WHAT IS BEING ASKED:
An exact, complete copy of the data that follows is needed.

━━━━━ AVAILABLE DATA ━━━━━

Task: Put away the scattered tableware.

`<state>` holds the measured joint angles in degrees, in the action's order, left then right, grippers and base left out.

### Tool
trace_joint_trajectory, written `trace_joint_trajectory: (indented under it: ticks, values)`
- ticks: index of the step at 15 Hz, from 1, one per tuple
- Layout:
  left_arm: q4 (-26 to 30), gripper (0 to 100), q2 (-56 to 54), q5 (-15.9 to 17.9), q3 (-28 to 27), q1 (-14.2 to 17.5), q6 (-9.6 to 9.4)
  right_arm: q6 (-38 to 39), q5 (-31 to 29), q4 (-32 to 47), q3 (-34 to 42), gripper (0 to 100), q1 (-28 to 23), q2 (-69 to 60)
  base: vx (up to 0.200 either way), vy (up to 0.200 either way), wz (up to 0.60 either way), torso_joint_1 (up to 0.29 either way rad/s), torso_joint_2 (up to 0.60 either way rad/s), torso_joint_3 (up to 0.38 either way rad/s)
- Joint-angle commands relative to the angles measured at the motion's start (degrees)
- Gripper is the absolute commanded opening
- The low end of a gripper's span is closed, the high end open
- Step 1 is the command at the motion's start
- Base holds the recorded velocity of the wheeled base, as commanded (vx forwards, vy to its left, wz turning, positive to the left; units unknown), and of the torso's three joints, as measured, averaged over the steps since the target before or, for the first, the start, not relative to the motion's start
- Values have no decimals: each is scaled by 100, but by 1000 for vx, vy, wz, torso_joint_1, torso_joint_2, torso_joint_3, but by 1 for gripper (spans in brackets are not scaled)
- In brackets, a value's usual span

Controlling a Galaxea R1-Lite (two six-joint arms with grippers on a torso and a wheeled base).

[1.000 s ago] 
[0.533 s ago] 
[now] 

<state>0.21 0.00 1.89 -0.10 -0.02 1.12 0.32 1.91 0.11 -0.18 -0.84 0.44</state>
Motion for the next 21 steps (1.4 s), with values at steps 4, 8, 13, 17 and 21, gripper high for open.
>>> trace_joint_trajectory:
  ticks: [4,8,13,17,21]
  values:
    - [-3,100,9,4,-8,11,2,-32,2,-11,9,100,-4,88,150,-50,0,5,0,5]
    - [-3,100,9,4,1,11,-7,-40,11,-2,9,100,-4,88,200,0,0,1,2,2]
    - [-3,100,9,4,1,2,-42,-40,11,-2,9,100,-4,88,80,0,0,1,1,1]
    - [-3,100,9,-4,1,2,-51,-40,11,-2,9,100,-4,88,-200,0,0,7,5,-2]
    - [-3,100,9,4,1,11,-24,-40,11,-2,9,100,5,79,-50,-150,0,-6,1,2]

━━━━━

TASK OUTPUT:
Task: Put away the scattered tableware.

`<state>` holds the measured joint angles in degrees, in the action's order, left then right, grippers and base left out.

### Tool
trace_joint_trajectory, written `trace_joint_trajectory: (indented under it: ticks, values)`
- ticks: index of the step at 15 Hz, from 1, one per tuple
- Layout:
  left_arm: q4 (-26 to 30), gripper (0 to 100), q2 (-56 to 54), q5 (-15.9 to 17.9), q3 (-28 to 27), q1 (-14.2 to 17.5), q6 (-9.6 to 9.4)
  right_arm: q6 (-38 to 39), q5 (-31 to 29), q4 (-32 to 47), q3 (-34 to 42), gripper (0 to 100), q1 (-28 to 23), q2 (-69 to 60)
  base: vx (up to 0.200 either way), vy (up to 0.200 either way), wz (up to 0.60 either way), torso_joint_1 (up to 0.29 either way rad/s), torso_joint_2 (up to 0.60 either way rad/s), torso_joint_3 (up to 0.38 either way rad/s)
- Joint-angle commands relative to the angles measured at the motion's start (degrees)
- Gripper is the absolute commanded opening
- The low end of a gripper's span is closed, the high end open
- Step 1 is the command at the motion's start
- Base holds the recorded velocity of the wheeled base, as commanded (vx forwards, vy to its left, wz turning, positive to the left; units unknown), and of the torso's three joints, as measured, averaged over the steps since the target before or, for the first, the start, not relative to the motion's start
- Values have no decimals: each is scaled by 100, but by 1000 for vx, vy, wz, torso_joint_1, torso_joint_2, torso_joint_3, but by 1 for gripper (spans in brackets are not scaled)
- In brackets, a value's usual span

Controlling a Galaxea R1-Lite (two six-joint arms with grippers on a torso and a wheeled base).

[1.000 s ago] 
[0.533 s ago] 
[now] 

<state>0.21 0.00 1.89 -0.10 -0.02 1.12 0.32 1.91 0.11 -0.18 -0.84 0.44</state>
Motion for the next 21 steps (1.4 s), with values at steps 4, 8, 13, 17 and 21, gripper high for open.
>>> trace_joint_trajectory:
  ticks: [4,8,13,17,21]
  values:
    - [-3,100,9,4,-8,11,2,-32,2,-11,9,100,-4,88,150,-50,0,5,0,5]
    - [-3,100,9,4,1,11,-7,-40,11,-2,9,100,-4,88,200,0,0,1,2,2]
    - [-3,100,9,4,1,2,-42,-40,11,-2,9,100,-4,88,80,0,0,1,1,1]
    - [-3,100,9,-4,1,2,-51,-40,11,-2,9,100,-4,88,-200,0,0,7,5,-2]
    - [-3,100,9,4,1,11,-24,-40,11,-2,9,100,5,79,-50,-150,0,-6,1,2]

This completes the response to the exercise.